Your goal - Return the count of lines in the records that include the string "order", and nothing besides it.
- - - -
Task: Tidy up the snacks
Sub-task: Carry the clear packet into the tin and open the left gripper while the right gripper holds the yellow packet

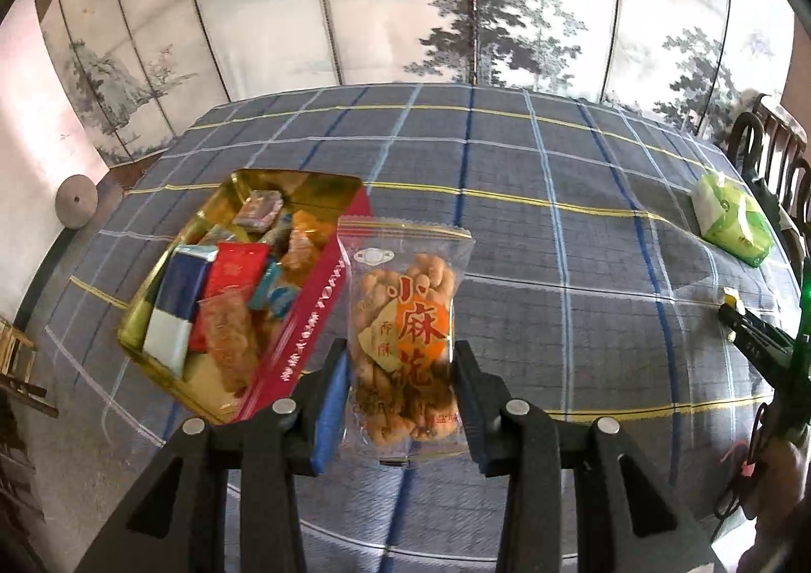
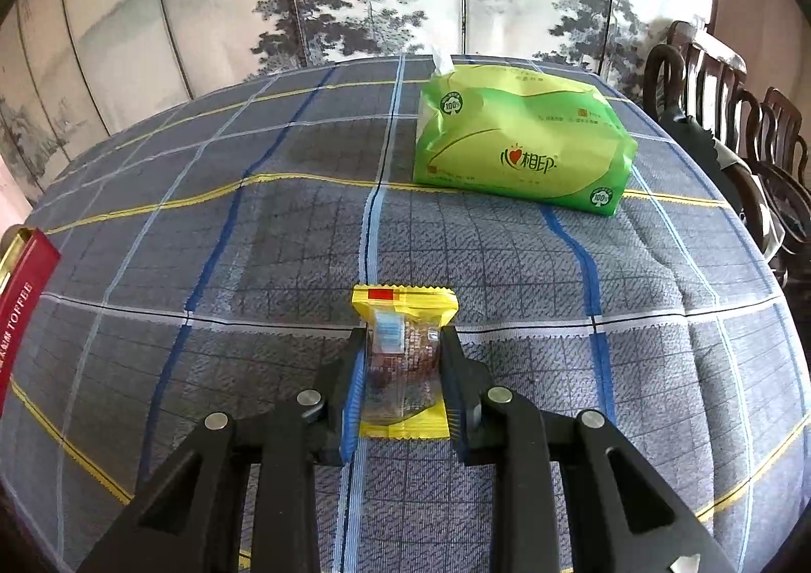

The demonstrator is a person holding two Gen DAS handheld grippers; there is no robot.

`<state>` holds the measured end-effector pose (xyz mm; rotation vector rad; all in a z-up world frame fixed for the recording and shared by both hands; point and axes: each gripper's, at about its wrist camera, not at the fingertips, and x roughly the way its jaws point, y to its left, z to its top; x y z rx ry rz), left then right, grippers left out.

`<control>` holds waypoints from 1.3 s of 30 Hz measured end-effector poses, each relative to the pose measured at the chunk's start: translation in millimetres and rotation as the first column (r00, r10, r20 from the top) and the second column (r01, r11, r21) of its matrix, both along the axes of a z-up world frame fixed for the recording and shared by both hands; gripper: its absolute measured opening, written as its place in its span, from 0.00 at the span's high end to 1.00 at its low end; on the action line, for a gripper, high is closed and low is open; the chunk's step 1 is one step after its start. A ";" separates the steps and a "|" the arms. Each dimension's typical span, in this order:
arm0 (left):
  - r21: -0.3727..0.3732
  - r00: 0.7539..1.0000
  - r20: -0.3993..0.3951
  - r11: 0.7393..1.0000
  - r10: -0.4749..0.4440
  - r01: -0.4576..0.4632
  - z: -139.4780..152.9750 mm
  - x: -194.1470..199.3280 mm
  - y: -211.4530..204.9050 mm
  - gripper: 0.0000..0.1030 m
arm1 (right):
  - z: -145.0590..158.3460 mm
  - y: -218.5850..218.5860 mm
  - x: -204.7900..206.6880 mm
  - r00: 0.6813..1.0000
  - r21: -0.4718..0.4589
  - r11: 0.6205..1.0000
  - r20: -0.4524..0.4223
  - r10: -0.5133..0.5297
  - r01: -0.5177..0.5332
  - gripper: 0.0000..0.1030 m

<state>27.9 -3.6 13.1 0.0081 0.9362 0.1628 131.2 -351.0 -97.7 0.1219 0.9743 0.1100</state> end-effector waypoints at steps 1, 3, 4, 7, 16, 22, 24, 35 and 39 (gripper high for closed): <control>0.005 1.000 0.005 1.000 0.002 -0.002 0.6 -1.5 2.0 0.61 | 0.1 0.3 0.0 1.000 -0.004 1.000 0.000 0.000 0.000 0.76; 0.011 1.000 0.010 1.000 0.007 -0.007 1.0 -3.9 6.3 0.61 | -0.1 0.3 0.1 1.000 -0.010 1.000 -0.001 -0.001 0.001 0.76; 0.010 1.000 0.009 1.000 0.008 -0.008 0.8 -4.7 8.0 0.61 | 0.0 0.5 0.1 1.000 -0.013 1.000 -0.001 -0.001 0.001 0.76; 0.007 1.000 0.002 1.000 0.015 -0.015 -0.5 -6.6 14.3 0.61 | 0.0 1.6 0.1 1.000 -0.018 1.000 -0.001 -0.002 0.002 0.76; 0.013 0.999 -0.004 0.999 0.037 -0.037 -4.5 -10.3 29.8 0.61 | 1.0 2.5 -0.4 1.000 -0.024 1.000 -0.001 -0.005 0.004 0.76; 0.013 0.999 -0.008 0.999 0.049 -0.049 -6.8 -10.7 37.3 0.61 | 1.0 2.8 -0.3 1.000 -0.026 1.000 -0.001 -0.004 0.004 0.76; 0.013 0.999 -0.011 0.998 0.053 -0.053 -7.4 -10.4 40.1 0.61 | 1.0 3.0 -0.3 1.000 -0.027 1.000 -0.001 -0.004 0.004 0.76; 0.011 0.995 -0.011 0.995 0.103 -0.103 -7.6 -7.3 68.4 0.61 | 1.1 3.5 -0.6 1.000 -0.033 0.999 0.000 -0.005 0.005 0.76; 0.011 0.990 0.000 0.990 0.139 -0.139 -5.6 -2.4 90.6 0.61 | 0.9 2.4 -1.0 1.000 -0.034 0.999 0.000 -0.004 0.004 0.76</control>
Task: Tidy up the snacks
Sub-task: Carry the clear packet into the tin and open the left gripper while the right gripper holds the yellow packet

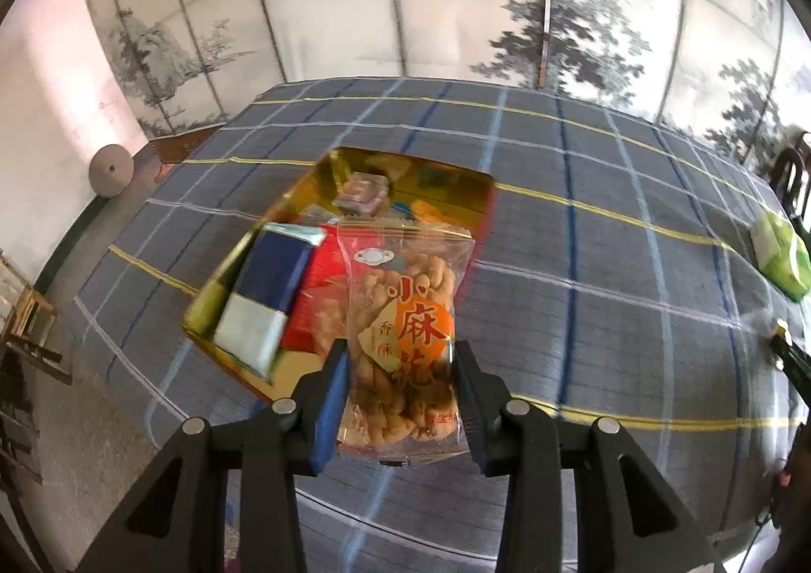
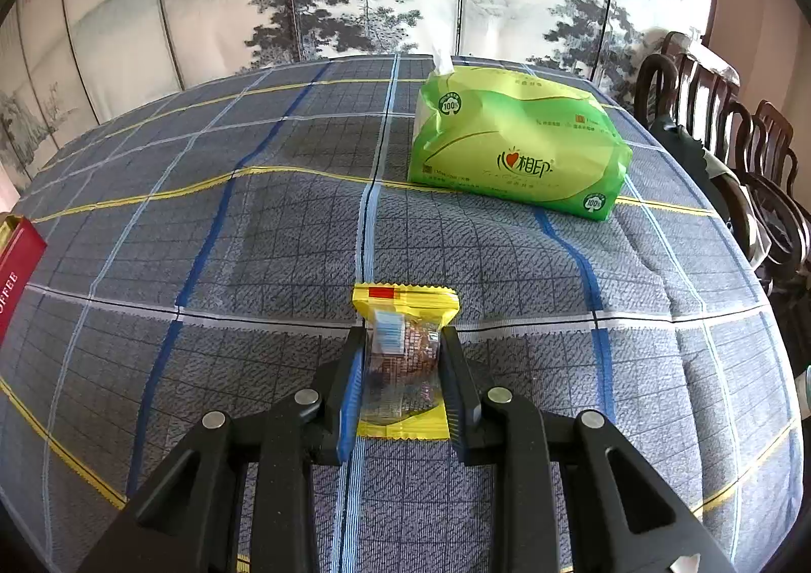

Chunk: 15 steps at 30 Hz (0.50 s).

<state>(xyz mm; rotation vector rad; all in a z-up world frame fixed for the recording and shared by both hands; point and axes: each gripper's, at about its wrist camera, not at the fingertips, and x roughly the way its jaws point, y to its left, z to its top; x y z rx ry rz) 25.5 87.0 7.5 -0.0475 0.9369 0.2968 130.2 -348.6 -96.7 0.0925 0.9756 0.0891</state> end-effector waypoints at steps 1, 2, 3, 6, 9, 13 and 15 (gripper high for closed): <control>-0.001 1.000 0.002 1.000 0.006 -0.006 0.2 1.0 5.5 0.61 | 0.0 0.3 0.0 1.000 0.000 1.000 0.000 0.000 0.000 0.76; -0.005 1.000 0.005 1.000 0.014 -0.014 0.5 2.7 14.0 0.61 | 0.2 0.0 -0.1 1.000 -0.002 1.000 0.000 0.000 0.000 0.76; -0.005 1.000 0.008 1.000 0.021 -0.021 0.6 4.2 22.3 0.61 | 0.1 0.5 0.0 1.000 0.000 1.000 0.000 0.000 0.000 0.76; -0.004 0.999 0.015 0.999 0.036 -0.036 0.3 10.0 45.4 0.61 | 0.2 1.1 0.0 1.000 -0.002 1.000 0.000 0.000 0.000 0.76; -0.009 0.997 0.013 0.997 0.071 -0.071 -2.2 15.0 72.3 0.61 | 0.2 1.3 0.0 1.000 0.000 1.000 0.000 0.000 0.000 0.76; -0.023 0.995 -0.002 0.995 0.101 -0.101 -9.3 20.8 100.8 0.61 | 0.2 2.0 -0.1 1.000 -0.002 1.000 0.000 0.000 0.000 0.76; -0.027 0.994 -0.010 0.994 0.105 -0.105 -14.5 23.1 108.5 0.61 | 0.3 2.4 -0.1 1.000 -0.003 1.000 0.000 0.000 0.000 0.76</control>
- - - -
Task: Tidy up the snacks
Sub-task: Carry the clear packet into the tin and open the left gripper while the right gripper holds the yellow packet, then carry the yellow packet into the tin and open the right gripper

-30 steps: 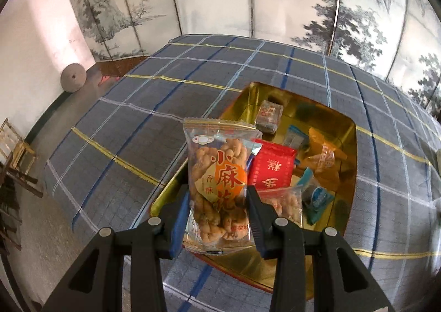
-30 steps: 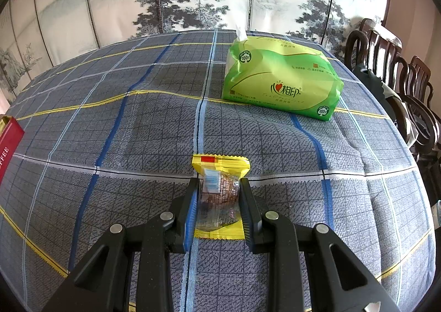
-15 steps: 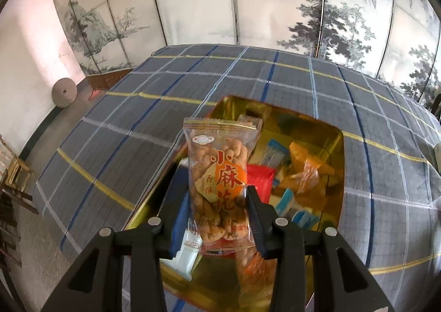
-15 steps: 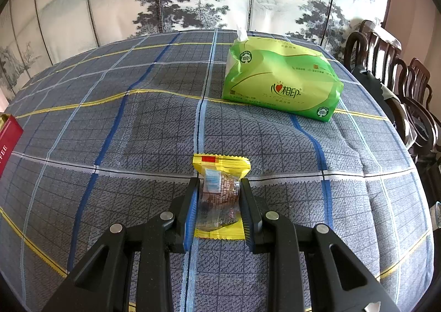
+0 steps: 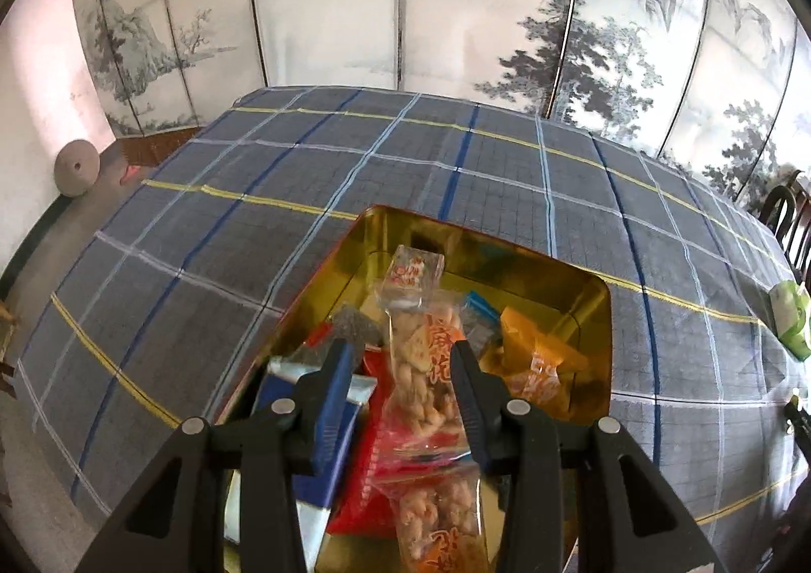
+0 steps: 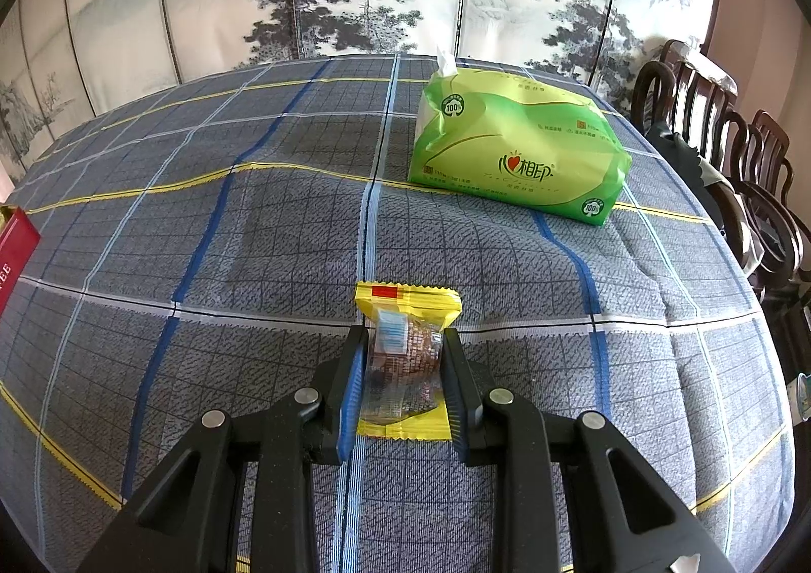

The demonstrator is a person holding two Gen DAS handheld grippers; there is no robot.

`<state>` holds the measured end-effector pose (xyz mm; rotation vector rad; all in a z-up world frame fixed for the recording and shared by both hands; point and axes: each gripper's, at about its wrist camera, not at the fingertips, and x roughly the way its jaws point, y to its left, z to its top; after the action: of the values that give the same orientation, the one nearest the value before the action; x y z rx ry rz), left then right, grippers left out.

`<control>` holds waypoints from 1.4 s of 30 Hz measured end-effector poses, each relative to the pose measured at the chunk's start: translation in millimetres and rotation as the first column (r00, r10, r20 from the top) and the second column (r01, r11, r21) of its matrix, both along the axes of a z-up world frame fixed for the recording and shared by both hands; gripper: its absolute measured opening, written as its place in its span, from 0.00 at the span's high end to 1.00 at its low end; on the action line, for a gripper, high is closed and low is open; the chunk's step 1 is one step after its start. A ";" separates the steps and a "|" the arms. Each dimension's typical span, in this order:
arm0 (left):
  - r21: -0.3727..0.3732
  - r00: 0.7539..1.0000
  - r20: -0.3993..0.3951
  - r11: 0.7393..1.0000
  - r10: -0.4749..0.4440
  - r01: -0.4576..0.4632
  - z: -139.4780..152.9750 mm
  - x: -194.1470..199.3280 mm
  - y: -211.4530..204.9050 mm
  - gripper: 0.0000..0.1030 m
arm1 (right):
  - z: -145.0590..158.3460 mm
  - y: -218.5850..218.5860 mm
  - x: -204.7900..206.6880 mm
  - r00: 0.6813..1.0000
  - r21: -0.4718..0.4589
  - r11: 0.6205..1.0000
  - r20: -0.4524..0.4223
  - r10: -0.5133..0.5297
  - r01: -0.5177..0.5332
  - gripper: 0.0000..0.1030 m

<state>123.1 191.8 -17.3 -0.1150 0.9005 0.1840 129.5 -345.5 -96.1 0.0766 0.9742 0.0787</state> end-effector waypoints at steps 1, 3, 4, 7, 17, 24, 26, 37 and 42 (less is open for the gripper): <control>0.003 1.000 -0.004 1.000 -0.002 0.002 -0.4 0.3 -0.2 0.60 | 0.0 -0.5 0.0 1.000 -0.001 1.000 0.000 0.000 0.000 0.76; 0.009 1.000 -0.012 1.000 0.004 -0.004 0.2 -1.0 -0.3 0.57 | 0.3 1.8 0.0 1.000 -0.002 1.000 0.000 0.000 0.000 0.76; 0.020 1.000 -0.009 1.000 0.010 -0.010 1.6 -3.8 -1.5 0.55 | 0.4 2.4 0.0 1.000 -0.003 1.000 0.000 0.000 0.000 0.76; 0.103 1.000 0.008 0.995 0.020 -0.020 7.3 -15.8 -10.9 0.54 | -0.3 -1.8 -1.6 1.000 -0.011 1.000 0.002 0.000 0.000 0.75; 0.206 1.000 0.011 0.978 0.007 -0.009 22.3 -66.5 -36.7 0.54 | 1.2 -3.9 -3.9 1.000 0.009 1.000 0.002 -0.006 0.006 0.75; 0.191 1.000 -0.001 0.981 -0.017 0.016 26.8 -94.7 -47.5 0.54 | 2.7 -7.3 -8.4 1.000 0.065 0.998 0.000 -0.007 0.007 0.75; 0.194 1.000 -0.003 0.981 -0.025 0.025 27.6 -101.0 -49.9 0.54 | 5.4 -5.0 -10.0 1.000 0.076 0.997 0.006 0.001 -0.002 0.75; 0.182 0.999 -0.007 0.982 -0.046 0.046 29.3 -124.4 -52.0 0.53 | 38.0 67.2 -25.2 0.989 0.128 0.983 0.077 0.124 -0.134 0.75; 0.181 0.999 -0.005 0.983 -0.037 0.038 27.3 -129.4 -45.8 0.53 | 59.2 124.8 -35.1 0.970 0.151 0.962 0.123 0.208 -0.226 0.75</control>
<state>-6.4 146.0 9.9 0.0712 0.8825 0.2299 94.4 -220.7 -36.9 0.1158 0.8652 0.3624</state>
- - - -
The answer - 2